The conditions Nadia (Nadezhda) are in are in no way different from the ones I lived in. Essentially it's all the same - it's the same system. We also went on hunger strike. I saw people protest and even slit their wrists. But the problem is that a simple inmate, who doesn't have human rights activists, lawyers, journalists behind them, who doesn't have those possibilities to get through to society or the world, no one can hear those people. So that's why many inmates are grateful to Nadia for the fact that through her, society can hear the voices of all the inmates.

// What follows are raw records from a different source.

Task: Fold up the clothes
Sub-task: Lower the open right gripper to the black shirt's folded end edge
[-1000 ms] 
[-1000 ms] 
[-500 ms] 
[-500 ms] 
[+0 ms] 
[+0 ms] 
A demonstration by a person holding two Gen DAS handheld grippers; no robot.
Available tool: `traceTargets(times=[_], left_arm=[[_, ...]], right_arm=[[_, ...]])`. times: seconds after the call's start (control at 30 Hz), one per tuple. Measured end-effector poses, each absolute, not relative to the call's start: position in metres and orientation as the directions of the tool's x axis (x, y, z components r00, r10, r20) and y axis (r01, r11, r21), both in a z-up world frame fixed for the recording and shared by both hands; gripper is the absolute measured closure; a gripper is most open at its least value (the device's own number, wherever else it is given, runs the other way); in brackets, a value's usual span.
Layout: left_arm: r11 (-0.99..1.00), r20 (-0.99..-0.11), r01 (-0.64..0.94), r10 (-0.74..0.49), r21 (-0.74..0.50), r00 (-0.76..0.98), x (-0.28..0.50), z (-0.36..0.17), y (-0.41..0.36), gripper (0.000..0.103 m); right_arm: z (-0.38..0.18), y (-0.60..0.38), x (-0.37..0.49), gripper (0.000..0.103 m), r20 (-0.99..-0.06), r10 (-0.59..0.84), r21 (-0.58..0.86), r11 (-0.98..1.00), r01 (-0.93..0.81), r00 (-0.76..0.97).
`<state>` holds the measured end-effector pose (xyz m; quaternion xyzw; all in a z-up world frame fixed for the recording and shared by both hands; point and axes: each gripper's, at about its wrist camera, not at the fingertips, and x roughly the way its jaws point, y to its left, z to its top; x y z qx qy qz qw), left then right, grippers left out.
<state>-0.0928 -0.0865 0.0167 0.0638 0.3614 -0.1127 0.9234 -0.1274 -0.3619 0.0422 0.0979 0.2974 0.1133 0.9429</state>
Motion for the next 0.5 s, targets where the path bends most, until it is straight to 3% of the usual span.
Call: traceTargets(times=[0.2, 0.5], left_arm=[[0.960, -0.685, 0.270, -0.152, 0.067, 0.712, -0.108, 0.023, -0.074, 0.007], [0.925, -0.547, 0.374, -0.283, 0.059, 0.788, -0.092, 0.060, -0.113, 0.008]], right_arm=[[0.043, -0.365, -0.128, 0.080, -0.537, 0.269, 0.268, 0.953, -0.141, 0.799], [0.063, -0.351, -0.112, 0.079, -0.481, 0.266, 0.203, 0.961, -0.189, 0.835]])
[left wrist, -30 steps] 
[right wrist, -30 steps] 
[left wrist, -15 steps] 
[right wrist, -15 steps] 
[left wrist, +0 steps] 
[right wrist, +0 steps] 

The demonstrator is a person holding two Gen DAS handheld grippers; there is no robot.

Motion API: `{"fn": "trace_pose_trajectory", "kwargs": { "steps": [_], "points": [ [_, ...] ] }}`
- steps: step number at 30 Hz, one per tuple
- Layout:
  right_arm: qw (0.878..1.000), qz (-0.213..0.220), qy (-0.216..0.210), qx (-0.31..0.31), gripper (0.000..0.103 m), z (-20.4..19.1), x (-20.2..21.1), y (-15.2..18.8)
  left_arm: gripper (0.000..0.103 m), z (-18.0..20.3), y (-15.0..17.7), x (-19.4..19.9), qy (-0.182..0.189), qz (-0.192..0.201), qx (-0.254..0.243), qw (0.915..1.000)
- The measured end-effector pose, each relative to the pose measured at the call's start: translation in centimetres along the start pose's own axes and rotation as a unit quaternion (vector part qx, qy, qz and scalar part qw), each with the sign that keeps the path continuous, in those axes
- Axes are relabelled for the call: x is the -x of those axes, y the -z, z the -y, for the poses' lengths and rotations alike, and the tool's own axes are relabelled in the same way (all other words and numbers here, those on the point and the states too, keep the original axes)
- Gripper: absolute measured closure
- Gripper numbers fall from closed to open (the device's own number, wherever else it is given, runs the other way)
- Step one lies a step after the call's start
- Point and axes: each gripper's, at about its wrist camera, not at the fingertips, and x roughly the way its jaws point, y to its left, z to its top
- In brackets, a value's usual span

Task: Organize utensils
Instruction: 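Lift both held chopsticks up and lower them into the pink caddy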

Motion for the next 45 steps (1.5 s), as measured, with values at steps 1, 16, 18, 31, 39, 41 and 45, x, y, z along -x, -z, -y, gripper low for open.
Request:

Masked members of Pussy Riot feminist punk group performing inside Moscow's Cathedral of Christ the Savior (Photo ITAR-TASS/ Mitya Aleshkovsky)
Members of the band Pussy Riot were arrested after a performance in a Moscow cathedralImage: picture-alliance/dpa

There's a lot of international attention now on the Russian penal system. What do you think needs to be changed, and would that be possible?

I don't think that you can influence Russia's judicial system, or the federal penitentiary system from the outside very much at all. Nothing can be changed until you start arresting the people who work in the system. For torture, verbal abuse, rape, battery … for planting illegal drugs, explosives and weapons on people and putting them away. Until you start putting these people behind bars in Russia, any reforms of the penal system in Russia will be impossible. It's very important for these things to be voiced, written, spoken about, because we are seeing that public opinion can be changed.

What do you think the future holds for you?

I am trying to turn over a new leaf in my life. I am trying to learn how to live again. Of course now, as much as I try, I can't cut myself off from what is happening in the detention centers at the moment. I am still in touch with the inmates and their relatives, and I try to help them somehow. At the moment, that is my work.

Zara Murtazalieva is living in France, where her book will be published next year. She continues to campaign to improve conditions within the Russian prison system.